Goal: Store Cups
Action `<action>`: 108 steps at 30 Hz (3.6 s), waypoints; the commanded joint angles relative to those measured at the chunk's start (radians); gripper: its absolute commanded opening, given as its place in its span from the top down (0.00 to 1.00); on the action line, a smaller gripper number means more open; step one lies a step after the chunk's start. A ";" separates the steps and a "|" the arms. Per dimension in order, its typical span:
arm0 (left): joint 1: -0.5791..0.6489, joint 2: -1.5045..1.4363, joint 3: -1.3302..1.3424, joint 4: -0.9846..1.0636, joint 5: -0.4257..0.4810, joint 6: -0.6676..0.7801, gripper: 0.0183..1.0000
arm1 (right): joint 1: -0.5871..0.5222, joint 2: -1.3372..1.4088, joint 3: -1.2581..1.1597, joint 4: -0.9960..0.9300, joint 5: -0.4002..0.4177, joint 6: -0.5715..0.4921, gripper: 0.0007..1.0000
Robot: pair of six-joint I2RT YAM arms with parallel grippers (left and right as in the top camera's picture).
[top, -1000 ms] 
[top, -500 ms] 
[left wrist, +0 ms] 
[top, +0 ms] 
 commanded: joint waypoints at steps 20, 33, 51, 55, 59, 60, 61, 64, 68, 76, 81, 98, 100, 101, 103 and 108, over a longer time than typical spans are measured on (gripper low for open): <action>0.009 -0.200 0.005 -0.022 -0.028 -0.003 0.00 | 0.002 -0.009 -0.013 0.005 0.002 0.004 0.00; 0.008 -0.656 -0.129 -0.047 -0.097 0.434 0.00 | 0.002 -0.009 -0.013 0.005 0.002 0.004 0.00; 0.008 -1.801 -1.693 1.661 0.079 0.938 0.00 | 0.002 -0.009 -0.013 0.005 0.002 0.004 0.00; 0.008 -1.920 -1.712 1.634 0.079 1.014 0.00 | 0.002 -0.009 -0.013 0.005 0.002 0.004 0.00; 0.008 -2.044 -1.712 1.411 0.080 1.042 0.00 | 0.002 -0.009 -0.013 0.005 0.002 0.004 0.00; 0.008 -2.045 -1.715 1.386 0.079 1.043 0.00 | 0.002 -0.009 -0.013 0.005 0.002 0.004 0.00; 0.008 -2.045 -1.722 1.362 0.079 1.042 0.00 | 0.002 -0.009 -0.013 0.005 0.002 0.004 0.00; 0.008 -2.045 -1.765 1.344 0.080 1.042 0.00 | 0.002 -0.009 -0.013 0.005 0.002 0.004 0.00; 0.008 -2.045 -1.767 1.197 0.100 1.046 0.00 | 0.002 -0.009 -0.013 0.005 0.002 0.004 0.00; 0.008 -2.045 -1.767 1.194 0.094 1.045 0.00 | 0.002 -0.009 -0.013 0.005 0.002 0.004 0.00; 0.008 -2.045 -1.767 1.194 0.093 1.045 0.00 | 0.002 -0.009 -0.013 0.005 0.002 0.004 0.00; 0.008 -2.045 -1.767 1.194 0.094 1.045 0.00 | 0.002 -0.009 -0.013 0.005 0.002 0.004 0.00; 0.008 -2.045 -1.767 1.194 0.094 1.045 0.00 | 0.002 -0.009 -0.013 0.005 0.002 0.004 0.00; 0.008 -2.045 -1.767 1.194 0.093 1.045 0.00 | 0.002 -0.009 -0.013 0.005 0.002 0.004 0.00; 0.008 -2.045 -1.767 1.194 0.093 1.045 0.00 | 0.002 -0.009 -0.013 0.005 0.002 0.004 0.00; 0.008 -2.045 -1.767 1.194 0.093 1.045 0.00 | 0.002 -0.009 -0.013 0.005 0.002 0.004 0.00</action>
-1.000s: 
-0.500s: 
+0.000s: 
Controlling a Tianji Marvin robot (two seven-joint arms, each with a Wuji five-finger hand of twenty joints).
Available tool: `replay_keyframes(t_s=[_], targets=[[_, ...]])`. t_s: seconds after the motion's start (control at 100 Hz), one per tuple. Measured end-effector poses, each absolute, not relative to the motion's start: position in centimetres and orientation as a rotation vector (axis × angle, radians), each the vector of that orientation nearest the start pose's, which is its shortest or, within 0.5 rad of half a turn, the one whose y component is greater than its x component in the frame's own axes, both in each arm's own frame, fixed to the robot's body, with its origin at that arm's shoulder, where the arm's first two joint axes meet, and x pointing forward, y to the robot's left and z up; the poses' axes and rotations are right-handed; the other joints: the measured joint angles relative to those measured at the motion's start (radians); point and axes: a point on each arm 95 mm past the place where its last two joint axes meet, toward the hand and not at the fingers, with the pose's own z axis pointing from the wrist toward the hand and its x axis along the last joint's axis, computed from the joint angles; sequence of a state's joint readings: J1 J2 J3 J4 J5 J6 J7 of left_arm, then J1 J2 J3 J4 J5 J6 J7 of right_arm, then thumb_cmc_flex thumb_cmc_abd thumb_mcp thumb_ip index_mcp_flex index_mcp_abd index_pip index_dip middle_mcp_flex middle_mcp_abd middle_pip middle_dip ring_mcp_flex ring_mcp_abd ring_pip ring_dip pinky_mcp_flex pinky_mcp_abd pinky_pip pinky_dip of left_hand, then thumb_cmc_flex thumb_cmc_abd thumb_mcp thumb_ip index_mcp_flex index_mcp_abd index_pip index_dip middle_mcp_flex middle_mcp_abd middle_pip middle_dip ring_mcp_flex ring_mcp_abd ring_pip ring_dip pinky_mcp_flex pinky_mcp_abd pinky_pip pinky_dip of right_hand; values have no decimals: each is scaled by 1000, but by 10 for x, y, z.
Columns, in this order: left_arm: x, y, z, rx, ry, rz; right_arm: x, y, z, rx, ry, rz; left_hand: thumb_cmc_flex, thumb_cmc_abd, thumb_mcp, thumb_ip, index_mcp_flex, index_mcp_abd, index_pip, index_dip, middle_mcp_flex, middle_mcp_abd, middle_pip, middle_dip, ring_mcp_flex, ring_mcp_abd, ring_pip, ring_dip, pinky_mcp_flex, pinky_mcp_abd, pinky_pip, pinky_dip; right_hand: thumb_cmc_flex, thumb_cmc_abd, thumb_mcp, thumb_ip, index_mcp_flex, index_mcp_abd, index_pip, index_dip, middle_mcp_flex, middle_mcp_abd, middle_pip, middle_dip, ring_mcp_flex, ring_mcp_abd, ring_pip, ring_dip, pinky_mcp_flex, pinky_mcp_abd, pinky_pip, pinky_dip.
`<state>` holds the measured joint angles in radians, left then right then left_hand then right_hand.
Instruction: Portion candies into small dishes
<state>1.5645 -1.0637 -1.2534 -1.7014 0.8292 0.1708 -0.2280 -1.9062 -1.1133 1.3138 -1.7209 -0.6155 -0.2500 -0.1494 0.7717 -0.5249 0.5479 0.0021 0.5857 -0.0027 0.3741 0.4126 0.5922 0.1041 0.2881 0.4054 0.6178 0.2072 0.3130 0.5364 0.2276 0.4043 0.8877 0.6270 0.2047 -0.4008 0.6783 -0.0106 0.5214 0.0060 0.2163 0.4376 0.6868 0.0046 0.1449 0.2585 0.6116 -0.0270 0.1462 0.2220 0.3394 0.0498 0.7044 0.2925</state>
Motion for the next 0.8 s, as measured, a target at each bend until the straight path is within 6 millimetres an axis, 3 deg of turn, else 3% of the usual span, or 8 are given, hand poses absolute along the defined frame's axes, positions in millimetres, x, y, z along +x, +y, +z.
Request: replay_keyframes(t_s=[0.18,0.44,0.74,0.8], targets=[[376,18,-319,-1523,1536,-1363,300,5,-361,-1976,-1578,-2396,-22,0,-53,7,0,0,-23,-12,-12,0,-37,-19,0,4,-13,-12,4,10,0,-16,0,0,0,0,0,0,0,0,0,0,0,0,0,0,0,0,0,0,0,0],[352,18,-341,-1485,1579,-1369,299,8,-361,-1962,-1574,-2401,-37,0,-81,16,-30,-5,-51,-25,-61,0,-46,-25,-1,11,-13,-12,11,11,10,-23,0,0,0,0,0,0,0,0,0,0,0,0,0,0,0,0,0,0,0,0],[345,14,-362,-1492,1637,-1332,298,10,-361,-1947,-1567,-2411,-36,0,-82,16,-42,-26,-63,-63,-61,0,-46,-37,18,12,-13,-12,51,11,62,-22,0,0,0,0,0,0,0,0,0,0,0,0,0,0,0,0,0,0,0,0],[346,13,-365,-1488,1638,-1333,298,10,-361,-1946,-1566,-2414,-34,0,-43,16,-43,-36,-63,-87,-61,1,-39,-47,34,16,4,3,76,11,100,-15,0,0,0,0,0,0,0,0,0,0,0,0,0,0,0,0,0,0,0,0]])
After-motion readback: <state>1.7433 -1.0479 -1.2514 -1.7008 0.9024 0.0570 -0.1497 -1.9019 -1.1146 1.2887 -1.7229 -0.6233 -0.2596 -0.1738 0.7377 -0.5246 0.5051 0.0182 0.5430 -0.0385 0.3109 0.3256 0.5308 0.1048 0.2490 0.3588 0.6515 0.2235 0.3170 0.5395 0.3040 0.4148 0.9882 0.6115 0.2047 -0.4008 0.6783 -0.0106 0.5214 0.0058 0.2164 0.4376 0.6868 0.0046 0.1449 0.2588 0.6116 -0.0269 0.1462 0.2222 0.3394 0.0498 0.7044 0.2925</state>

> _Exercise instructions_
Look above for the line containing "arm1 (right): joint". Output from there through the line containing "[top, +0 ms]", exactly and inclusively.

> _Written answer_
arm1 (right): joint 1: -0.5871..0.5222, joint 2: -1.3372..1.4088, joint 3: -1.2581..1.1597, joint 4: -0.9960..0.9300, joint 5: -0.4002..0.4177, joint 6: -0.5715..0.4921, gripper: 0.0007..1.0000
Robot: pair of six-joint I2RT YAM arms with parallel grippers (left and right as in the top camera's picture).
[top, -1000 ms] 
[top, -500 ms] 
[left wrist, +0 ms] 
[top, +0 ms] 

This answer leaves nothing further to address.